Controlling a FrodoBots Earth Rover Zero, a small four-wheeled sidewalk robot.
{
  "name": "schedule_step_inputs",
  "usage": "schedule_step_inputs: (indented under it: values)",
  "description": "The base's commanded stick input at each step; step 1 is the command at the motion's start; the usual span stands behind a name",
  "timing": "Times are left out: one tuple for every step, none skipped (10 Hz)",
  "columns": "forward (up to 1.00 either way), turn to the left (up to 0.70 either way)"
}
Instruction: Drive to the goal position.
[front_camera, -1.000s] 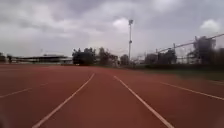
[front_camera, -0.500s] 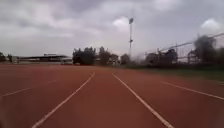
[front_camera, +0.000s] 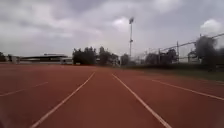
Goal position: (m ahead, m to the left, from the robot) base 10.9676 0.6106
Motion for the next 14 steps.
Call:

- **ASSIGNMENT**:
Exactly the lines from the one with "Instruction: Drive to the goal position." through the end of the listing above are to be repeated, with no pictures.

- **SOLUTION**:
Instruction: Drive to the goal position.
[front_camera, -1.000s] 
[front_camera, -0.500s] 
[front_camera, +0.000s] 
Goal position: (m ahead, m to the left, from the robot) base 10.9676 0.6106
Motion for the next 14 steps.
Call:

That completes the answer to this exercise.